Republicans only have eight seats up for re-election. Jeff Flake in Arizona and Dean Heller in Nevada are the only remotely possible Democrat pickups.

Democrats have to be seen as a viable alternative to Trump and the GOP. That’s hard to make happen when your people are rioting over conservative speakers on college campuses and showing up on the Washington Mall in vagina hats. The “resistance” is going to be very costly in 2018 for that party; this much is certain, and should Republicans pick up eight seats they’ll be at 60, which will make for a filibuster-proof majority with respect to legislation – if that number is achieved it’s within the realm of possibility that the near-total dissolution of the federal regulatory state, or at least its reduction back to levels commensurate with a return to mostly-unfettered capitalism, could come. So could a flat tax, and even meaningful entitlement reform. Trump could be in a position starting in 2019 to fulfill the policy dreams of the Right in much the same way the Left hoped Barack Obama would fundamentally transform America following his election in 2008 with the House and a filibuster-proof majority in the Senate under Democrat control.

And at the state and local level there is no particular prospect of a Democrat comeback based on “the resistance” starting riots and protesting at airports and other public facilities – normal Americans weren’t impressed with left-wing politics when Democrats controlled the country for eight years and voted against it in elections for everything from state representative to U.S. Senate, with the only real exception being Obama’s 2012 re-election, and where “the resistance” is a winner is in places Democrats already completely control.
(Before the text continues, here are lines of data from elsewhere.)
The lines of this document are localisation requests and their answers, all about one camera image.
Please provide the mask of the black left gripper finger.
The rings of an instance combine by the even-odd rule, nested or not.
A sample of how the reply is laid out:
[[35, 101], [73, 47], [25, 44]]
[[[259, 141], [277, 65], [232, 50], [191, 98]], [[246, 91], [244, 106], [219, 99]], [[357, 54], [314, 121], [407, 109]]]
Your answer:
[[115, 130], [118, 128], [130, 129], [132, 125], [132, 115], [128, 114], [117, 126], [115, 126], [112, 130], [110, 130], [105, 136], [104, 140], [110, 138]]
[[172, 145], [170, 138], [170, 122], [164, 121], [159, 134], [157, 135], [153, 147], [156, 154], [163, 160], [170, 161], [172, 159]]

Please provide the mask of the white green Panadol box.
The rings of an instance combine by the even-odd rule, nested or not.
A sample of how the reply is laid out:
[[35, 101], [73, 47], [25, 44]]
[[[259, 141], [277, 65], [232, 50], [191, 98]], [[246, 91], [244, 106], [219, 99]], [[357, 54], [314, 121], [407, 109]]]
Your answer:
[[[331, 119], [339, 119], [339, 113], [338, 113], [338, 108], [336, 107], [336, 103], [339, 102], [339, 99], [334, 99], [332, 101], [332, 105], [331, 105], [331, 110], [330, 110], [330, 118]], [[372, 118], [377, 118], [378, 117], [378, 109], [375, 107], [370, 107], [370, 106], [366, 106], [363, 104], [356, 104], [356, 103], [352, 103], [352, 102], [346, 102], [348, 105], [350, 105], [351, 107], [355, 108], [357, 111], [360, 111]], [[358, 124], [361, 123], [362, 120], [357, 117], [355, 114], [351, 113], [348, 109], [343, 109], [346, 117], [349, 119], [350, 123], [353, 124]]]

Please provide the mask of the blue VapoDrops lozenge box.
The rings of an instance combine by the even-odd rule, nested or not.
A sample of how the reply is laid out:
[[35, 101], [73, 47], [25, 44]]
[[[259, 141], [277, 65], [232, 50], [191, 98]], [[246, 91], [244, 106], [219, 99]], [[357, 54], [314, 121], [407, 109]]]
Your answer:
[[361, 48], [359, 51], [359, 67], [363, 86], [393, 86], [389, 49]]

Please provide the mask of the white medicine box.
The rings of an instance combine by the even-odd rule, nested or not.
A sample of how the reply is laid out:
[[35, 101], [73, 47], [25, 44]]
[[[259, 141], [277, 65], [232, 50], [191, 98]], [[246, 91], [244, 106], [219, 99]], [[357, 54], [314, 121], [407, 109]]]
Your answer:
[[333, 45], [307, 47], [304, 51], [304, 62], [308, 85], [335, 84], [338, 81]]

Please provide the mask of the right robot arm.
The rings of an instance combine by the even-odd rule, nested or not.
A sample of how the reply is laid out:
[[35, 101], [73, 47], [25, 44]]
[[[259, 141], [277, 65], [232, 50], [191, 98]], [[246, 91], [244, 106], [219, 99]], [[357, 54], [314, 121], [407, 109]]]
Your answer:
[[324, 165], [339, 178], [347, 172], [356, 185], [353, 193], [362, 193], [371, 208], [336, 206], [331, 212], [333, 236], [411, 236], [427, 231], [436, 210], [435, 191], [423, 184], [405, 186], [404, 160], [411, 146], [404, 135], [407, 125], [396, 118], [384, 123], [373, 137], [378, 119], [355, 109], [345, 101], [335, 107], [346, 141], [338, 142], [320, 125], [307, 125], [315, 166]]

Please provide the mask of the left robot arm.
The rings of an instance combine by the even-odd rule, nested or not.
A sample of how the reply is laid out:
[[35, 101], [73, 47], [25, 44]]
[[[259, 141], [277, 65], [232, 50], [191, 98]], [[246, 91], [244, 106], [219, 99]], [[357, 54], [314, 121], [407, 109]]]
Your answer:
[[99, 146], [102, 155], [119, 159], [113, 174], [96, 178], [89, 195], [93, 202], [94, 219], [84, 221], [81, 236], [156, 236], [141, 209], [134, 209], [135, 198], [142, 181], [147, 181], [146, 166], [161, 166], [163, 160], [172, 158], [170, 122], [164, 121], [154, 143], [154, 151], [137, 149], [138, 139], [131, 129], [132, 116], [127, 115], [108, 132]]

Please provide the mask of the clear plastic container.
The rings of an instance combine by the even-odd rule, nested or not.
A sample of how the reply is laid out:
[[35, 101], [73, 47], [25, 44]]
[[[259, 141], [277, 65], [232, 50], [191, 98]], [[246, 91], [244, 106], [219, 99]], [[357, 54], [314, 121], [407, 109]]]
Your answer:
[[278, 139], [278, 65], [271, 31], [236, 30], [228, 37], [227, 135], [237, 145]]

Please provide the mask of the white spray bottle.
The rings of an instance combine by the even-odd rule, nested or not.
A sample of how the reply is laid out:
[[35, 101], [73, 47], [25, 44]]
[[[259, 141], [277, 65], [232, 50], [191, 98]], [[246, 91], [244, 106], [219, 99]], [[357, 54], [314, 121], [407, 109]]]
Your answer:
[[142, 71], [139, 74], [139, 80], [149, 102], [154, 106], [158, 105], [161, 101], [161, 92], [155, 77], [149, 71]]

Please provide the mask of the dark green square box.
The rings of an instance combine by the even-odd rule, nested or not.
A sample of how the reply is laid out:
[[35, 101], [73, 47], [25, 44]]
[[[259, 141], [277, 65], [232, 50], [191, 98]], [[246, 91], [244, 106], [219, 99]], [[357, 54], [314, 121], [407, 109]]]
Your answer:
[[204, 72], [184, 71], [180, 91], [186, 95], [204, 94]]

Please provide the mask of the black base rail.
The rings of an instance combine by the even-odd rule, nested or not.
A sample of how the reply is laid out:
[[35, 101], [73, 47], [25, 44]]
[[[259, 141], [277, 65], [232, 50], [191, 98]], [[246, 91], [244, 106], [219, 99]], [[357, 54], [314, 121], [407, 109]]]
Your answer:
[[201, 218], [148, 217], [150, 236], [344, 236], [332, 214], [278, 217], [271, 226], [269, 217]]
But here is the concern. It’s not that “the resistance” will bring Trump down or make his presidency a failure. Trump will succeed or fail on his own merits, and if he implements popular or meritorious policies in a competent fashion he’s likely to be successful – perhaps wildly so – no matter how much a bunch of out-of-power Social Justice Warriors screech.

No, the concern is that the pendulum always eventually swings the other way. Reagan and Bush 41 begat Bill Clinton, who begat Bush 43, who begat Obama, who begat Trump. At some point the Democrats will be in a position to retake political power. And what’s most worrisome is the effect the “resistance” is going to have on the Democrat Party. If the threatened primary challenges to the McCaskills, Stabenows and Manchins of the world, who out of a sense of political survival can’t afford to stand in the way of much of Trump’s agenda – after all, most of the voters back home want the things he’s proposing, actually bear fruit and wipe out a lot of the more moderate Democrats before Republicans even have to beat them, who’s going to be left to take the reins of power when the current Republican moment wears thin?

That’s what’s terrifying about “the resistance,” and it’s why the ongoing battle for the chairmanship of the Democrat Party is so unnerving. There are no responsible candidates for that job, and that party will be chaired by a radical. And if the only elected officials it turns out are the Nancy Pelosis, Barbara Boxers and Sheila Jackson Lees of the world, whose insane leftism matches that of voting majorities in political-outlier coastal states, when that pendulum does swing back to the Left we might look to Obama as a centrist in comparison.